**SUPPLIED ENTRIES**
──────────
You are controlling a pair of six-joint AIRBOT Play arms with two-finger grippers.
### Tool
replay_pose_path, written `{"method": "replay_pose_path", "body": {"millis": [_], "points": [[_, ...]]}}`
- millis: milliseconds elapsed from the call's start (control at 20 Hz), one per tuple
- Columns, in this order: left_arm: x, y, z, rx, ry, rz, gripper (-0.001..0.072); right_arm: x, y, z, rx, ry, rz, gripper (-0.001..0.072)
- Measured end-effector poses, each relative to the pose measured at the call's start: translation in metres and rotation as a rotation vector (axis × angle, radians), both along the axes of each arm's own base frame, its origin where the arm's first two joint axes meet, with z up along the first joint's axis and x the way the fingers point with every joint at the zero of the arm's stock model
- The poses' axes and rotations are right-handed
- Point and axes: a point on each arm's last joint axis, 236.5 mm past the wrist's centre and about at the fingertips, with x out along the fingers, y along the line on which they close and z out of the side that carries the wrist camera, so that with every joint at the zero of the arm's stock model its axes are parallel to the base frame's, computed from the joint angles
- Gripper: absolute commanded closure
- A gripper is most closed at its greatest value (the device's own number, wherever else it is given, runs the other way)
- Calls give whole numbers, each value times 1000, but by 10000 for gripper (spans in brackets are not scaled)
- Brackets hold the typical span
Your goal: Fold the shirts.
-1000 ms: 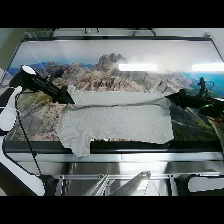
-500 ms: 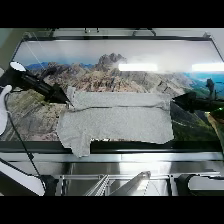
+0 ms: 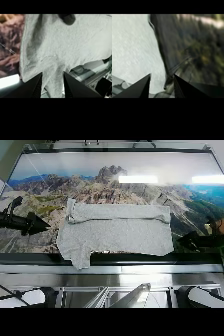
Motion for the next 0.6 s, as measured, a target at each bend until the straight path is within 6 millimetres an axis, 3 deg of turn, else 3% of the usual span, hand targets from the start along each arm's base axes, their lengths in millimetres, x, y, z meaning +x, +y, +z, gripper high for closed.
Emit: {"method": "replay_pose_path", "body": {"millis": [200, 250, 350, 600], "points": [[-21, 3, -20, -16, 47, 79, 420, -9, 31, -17, 34, 42, 23, 349], [-25, 2, -25, -18, 58, 90, 419, -8, 39, -20, 38, 47, 33, 434], [-31, 0, -33, -20, 75, 108, 420, -5, 51, -29, 27, 47, 52, 699], [-46, -7, -47, -33, 112, 122, 417, 12, 63, -28, 3, -11, 78, 697]]}}
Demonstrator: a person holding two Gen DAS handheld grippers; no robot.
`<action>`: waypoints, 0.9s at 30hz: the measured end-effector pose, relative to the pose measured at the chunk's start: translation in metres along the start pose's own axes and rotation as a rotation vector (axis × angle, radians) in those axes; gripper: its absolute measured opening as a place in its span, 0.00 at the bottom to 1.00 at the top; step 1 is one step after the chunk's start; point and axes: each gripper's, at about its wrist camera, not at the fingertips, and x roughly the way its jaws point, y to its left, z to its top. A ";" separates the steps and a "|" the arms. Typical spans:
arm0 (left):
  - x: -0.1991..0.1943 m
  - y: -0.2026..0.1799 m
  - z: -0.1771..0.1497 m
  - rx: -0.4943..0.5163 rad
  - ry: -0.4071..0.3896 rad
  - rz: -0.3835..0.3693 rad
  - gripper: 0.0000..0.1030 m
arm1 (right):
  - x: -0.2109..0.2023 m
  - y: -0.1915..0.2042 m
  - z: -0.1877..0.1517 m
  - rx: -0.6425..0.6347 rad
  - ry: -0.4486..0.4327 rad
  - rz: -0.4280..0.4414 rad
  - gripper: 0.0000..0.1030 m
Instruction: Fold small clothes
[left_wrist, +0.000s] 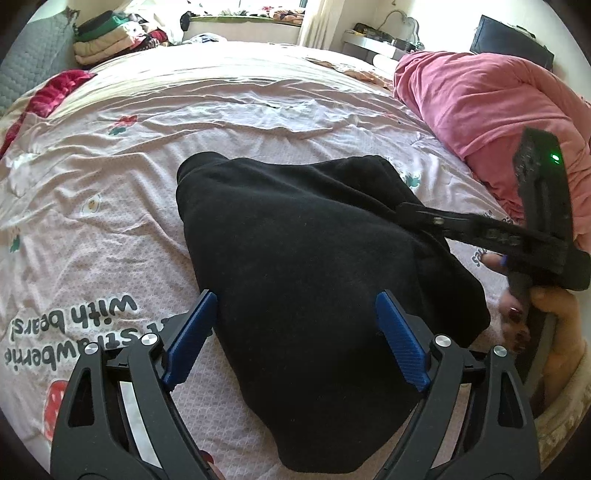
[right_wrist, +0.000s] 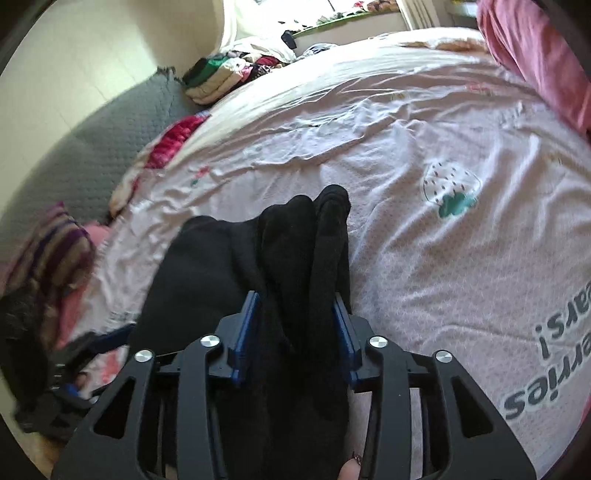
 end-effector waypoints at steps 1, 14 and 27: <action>0.000 0.000 0.000 -0.003 0.000 -0.001 0.78 | -0.007 -0.002 -0.002 0.007 -0.004 0.014 0.52; -0.004 -0.002 -0.013 -0.021 0.015 0.001 0.78 | -0.036 -0.001 -0.046 -0.042 0.050 0.078 0.48; -0.005 -0.011 -0.021 0.012 0.024 0.018 0.78 | -0.035 0.017 -0.056 -0.124 0.044 -0.129 0.34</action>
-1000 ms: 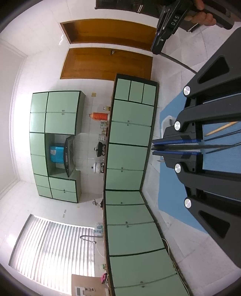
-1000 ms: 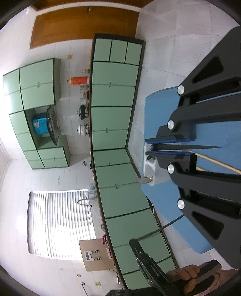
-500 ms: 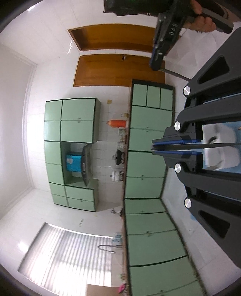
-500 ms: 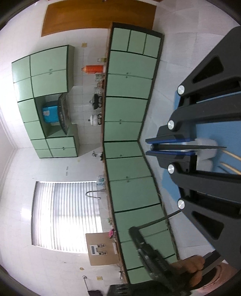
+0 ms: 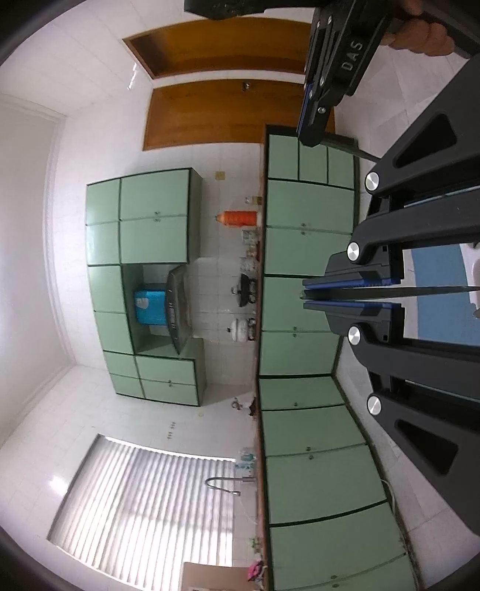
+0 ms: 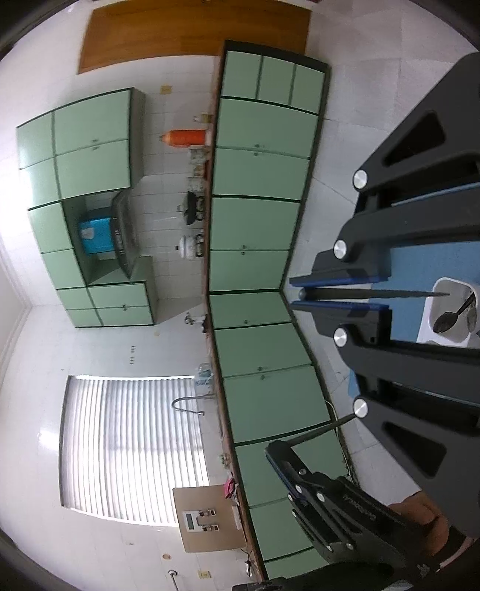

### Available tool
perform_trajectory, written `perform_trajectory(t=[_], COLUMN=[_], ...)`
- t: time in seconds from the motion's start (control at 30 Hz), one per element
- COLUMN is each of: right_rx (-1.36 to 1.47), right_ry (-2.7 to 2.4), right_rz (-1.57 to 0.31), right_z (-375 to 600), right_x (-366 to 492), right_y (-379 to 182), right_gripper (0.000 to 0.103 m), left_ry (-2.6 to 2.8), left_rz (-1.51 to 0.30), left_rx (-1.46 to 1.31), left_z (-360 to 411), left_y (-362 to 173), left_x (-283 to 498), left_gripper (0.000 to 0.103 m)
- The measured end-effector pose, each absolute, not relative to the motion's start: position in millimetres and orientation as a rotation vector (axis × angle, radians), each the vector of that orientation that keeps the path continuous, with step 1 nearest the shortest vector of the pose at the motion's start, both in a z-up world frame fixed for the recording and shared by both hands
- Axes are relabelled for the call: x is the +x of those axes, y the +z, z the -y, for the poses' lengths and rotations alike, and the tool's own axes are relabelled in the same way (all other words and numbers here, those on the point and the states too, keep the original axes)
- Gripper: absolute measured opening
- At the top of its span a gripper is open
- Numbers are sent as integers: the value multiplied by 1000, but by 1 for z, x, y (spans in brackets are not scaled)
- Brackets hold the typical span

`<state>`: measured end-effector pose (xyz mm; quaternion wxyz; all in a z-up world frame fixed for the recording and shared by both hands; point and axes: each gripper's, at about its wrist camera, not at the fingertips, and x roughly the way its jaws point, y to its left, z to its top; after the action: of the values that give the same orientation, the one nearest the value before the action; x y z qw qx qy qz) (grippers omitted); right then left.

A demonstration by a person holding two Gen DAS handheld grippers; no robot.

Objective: Organize utensils
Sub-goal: 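Carry both grey rods over the white holder and lower them in, then open both tools to release the rods into the holder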

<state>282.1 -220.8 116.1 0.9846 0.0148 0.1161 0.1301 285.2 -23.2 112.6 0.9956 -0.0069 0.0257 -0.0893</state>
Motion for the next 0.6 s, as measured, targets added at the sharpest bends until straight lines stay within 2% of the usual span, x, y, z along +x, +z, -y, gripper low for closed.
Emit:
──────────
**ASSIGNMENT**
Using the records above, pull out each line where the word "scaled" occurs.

**RESPONSE TO THE EXERCISE**
- Calls give whole numbers, each value times 1000, but by 10000 for gripper (spans in brackets are not scaled)
- Numbers are sent as integers: the value multiplied by 1000, but by 1 for z, x, y (spans in brackets are not scaled)

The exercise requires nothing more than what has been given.